La verticalité revendiquée et mise en scène par le président lors de sa prise de fonction céda la place à l'horizontalité des terrasses. Jupiter s'étala sur le trottoir. On déroula des kilomètres de terrasses comme des rouleaux de moquette sur les places de stationnement réquisitionnées. Une opération de mobilisation sans précédent depuis les taxis de la Marne, la politique de la terrasse. Quel en fut l'effet sur le moral des Français? On l'ignore! Ce que l'on observait c'est une explosion de la demande de palettes et de clous à bois. La flambée inattendue du marché de la palette en témoignait.
Un alchimiste hasardeux
La chronique du macronisme se donne à lire comme une suite de crises à laquelle le pouvoir s'est efforcé de répondre par une succession de postures contradictoires (le grand débat et les violences policières) de tête-à-queue idéologiques (sur l'immigration, la sécurité), de mélange des genres entre les registres du sérieux et du divertissement, de juxtaposition des scènes et des écrans (des Invalides où le monarque reçoit Poutine à YouTube aux côtés de McFly qui fait des cabrioles sur la pelouse de l'Élysée). Son moyen de communication préféré, ce n'est plus le JO mais la BD.

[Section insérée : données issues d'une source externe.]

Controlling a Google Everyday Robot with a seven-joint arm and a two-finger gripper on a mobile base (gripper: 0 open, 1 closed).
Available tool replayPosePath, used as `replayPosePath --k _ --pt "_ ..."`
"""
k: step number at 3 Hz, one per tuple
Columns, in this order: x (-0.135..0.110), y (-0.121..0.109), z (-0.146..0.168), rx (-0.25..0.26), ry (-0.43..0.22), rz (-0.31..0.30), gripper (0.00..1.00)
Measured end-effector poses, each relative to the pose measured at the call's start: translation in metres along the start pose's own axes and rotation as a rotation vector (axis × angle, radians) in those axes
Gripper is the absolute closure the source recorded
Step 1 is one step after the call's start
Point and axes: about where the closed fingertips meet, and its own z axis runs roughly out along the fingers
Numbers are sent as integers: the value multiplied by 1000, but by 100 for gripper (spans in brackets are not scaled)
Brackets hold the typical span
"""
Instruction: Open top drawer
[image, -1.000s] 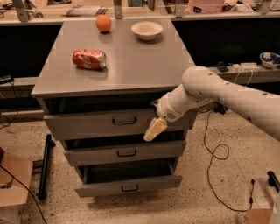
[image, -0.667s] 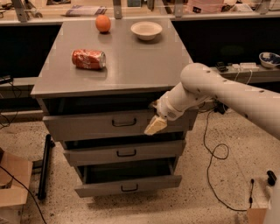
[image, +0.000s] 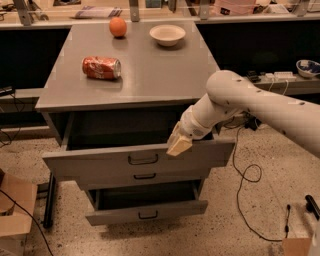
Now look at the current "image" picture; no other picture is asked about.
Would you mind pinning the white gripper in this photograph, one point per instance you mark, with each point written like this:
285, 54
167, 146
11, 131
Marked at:
191, 128

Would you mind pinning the grey top drawer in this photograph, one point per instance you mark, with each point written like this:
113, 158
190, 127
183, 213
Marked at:
120, 142

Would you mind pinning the grey drawer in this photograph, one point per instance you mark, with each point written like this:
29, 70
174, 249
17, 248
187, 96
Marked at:
120, 142
146, 202
100, 182

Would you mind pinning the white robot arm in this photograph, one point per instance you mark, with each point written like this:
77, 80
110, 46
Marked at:
228, 93

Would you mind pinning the grey drawer cabinet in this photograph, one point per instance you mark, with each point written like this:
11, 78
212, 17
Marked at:
152, 77

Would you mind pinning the grey bottom drawer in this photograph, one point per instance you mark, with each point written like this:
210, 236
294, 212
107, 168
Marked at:
146, 202

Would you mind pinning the grey middle drawer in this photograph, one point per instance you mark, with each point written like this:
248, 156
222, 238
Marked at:
100, 182

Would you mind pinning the black device on ledge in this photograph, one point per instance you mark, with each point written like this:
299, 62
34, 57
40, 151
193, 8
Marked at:
253, 76

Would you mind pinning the red soda can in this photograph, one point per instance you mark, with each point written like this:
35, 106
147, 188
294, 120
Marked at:
101, 67

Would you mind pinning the white power strip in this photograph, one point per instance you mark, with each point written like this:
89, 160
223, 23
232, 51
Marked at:
281, 76

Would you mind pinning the orange fruit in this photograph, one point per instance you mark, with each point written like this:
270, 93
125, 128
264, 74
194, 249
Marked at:
117, 27

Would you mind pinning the blue white bowl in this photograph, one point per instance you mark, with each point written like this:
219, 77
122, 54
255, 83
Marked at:
308, 68

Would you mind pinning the black bar on floor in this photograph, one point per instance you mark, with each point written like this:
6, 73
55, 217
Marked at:
48, 215

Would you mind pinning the cardboard box bottom right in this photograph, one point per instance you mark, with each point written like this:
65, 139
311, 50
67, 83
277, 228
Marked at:
296, 246

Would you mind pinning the cardboard box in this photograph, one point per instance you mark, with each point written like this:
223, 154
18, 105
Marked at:
17, 203
296, 246

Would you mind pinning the magazine on shelf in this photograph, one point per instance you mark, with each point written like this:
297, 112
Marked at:
93, 12

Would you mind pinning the cardboard box left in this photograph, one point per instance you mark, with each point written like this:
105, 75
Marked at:
17, 203

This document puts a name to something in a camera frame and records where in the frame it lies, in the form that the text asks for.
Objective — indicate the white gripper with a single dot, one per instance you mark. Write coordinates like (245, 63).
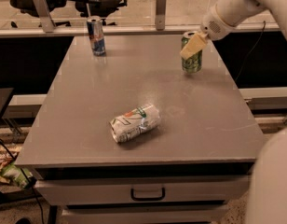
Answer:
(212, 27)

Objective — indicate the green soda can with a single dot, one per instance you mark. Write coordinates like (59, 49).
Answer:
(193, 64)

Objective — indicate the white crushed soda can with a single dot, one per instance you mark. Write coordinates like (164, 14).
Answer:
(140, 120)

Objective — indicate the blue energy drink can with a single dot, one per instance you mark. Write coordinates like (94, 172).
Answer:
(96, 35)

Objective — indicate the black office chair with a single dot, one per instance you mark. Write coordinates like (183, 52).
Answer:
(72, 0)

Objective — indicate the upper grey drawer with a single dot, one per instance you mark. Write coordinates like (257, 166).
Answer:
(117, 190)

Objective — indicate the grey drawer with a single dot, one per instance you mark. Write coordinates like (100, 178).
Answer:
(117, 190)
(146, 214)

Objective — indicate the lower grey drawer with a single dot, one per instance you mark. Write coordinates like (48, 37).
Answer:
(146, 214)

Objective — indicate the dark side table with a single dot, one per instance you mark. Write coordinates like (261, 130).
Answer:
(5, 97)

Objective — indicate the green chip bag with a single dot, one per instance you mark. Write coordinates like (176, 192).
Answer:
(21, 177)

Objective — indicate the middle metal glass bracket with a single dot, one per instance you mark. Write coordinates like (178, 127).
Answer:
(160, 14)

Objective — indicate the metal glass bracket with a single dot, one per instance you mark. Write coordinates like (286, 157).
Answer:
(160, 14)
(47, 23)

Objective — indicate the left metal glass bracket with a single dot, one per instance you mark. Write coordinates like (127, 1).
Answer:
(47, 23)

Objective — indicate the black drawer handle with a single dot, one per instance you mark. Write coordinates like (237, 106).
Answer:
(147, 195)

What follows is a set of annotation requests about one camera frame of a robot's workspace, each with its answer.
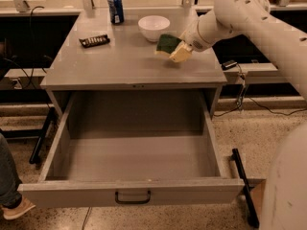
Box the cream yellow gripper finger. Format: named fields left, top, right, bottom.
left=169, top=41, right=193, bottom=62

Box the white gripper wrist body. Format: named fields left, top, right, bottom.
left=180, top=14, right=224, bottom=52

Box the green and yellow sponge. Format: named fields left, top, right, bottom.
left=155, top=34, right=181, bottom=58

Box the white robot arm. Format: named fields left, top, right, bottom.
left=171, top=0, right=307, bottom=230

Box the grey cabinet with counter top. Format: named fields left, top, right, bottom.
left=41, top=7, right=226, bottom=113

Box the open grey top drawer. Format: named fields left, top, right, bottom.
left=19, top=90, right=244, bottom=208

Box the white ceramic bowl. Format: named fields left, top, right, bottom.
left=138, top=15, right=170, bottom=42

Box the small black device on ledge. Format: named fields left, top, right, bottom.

Le président voulait utiliser l'audience affolante des deux YouTubeurs. Mais en le qualifiant de «directeur de la Gaule» ce sont eux qui l'ont bizuté, traduisant pour des millions d'internautes la parole présidentielle dans le lexique d'Astérix et Obélix. Macron devint Macronix sous leurs regards moqueurs. Il avait tout l'air d'Assurancetourix, le barde du village gaulois ficelé par leurs blagues dans les jardins de l'Élysée.
Le monarque distant a cédé la place à Monsieur Je-sais-tout, le narrateur au YouTubeur.
Emmanuel Macron est un alchimiste hasardeux. Il mélange les genres, expérimente des hybridations contre-nature, compose des cocktails explosifs. Il plaisante sur les substances illicites pendant que la police réprime les consommateurs dans la rue. Il veut séduire la jeunesse sans s'aliéner une opinion obsédée par la sécurité. Il veut la beuh et l'argent de la beuh.
Depuis son élection à la présidence de la République, Emmanuel Macron a dû affronter une série de crises (affaire Benalla, «gilets jaunes», Covid-19) d'inégale importance mais qui ont ceci de commun qu'elles ont chacune à leur manière mis en échec l'agenda présidentiel. Il pensait inscrire son mandat dans le temps long d'une décennie, ordonner ses réformes successives selon un scénario lisible, être le narrateur de sa présidence. Peine perdue! Le monarque distant a cédé la place à Monsieur Je-sais-tout, le narrateur au YouTubeur. Le leadership a viré à l'autoritarisme et l'intelligence a pris trop souvent les traits de l'arrogance. Jupiter s'est dédoublé en Janus: Darmanin et Carlito.